Hal ini tak telak dipungkiri karena berkurangnya luas hutan akibat konversi hutan menjadi bangunan fisik seperti gedung, jalan raya dan bangunan lainnya. Konversi hutan ini berpengaruh pada berubahnya laju resapan air. Menurut Prof. Otto Soemarwoto, jika luas hutan berkurang, laju resapan air kedalam tanah menurun, laju aliran air naik dan bahaya banjir semakin meningkat.Masih terekam dibenak saya, bagaimana banjir bandang Wassior di Papua Barat (4/10/2010) yang diakibatkan meluapnya sungai batang Salai menenggelamkan ratusan nyawa, rumah-rumah penduduk dan lahan pertanian. Dari kondisi yang terlihat melalui media televisi dan pemberitaan media-media cetak, bahwa sudah banyak areal lahan yang kosong disekitarnya akibat penebangan hutan yang tidak terkendali dan tidak ada tindakan reboisasi. Dan ternyata itu sudah berlangsung lama. Hal yang senadapun terjadi di Kabupaten Brebes, Jawa tengah (8/3/2011). Banjir yang meluap menghabiskan ratusan hektar lahan pertanian, ratusan ternak dan merendam rumah-rumah warga.
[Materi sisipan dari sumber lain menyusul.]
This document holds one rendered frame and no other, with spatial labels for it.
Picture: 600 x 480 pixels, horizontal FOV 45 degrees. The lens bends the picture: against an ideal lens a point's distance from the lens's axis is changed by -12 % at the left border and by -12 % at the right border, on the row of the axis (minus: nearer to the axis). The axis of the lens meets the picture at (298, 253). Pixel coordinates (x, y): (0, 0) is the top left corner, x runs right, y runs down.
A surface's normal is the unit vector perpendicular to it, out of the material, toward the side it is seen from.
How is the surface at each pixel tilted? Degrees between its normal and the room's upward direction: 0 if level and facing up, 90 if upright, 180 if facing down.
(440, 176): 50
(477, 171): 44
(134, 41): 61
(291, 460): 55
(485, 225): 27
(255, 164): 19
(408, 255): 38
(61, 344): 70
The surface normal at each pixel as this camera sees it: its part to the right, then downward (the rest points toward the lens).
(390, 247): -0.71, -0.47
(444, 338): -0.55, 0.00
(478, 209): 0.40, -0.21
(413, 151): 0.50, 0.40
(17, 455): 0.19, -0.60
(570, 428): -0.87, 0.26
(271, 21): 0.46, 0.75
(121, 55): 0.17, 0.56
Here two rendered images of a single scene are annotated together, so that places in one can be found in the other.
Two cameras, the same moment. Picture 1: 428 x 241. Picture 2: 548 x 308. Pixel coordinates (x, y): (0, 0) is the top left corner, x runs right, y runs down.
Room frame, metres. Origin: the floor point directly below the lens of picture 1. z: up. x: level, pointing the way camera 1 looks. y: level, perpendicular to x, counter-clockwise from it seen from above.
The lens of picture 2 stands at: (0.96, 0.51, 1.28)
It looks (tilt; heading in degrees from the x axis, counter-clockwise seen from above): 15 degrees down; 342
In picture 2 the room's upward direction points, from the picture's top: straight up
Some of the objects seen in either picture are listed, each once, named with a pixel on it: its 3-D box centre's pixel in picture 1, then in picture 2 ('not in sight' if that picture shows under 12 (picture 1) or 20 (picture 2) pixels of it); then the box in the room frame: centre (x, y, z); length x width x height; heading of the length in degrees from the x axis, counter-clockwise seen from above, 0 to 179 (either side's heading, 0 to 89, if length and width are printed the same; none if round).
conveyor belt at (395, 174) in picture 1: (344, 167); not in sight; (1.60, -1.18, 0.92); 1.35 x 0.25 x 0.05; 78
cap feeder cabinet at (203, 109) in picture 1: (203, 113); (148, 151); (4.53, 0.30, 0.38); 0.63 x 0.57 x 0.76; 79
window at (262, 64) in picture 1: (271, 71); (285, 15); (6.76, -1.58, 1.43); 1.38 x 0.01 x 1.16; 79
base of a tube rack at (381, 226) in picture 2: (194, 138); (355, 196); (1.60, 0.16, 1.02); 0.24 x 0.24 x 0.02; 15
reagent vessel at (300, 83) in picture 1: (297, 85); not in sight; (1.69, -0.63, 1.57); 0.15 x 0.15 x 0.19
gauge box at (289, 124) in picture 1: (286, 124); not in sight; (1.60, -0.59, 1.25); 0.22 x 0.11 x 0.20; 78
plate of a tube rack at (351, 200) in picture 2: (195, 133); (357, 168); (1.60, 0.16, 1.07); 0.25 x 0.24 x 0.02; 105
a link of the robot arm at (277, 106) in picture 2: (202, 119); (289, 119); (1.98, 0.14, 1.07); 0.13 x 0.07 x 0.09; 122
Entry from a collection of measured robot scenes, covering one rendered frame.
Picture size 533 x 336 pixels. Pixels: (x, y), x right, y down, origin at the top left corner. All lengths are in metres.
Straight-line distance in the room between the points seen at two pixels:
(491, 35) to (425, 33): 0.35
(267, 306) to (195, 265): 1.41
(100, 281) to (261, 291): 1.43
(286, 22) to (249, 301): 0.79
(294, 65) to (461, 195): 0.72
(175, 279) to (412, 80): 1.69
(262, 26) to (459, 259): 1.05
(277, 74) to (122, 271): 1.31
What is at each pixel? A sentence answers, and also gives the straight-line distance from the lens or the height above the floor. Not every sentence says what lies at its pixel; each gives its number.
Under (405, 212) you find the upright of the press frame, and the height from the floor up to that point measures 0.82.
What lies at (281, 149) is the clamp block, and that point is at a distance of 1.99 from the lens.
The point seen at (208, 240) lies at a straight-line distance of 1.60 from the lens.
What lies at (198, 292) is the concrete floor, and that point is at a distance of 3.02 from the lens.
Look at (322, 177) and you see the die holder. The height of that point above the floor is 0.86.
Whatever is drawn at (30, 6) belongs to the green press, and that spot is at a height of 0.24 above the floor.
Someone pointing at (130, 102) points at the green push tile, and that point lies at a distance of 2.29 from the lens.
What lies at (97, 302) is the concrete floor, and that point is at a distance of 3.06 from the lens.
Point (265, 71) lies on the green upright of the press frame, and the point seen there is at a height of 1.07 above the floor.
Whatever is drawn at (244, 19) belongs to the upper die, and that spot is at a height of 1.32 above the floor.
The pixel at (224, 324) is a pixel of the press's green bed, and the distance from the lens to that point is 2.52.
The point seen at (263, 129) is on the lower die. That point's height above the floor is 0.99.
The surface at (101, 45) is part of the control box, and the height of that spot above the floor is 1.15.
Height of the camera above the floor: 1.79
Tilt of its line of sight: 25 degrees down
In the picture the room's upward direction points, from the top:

Sungguh kejadian seperti ini merupakan bagian dari potret buram kondisi bumi kita sesungguhnya yang terjadi saat ini. Tapi apakah kita terus membiarkan mencetak potret-potret buram selanjutnya..? Tentu tidak bukan..??! Sebagai manusia yang merupakan makhluk sosial yang sempurna yang diciptakan oleh-Nya yang diberi kemampuan akal, pikiran dan nurani tentu menggunakan segala daya, upaya dan kemampuan untuk mengolah alam sebagaimana mestinya dengan memperhatikan segala aturan tanpa sifatnya merugikan. Seperti yang tertuang dalam Undang-undang Dasar 1945 pasal 33 ayat 3 dan 4 dan Undang- undang nomor 32 tahun 2009 Bab II pasal 2 tentang asas perlindungan dan pengelolaan lingkungan hidup serta adanya kesadaran dari pribadi masing-masing untuk mengubah gaya hidup yang konsumtif dalam artian gaya hidup yang tidak tertib, mengkonsumsi sumber daya alam secara berlebihan dan ujungnya merusak lingkungan.
Mari menjadi sahabat Bumi dengan melakukan penghematan air, membuang sampah pada tempatnya, melakukan penghematan listrik, penghematan BBM serta melakukan tindakan pencegahan terhadap pembalakan liar dan penebangan pohon secara besar-besaran untuk pembukaan lahan. Melakukan hal-hal yang bermanfaat dimulai dari yang kecil dan kesadaran diri pribadi, karena tiada suatu hal yang besar tanpa yang kecil. Menjadi sahabat bagi bumi, memberi yang terbaik maka bumipun memberikan yang terbaik. Seperti yang termaktub dalam surah Al-A’raf ayat 56 (Dan jangnlah kamu berbuat kerusakan dibumi setelah(diciptakan)dengan baik. Dan ayat 58 (dan tanah yang baik, tanam-tanaman tumbuh subur dengan izin Tuhan; dn tanah yang buruk, tanam-tanaman yang tumbuh merana. Demikianlah kami menjelaskan berulang-ulang tanda-tanda (kebesaran Kami) bagi orang-orang yang bersyukur. “Selamat hari Lingkungan hidup sedunia 5 Juni 2011”.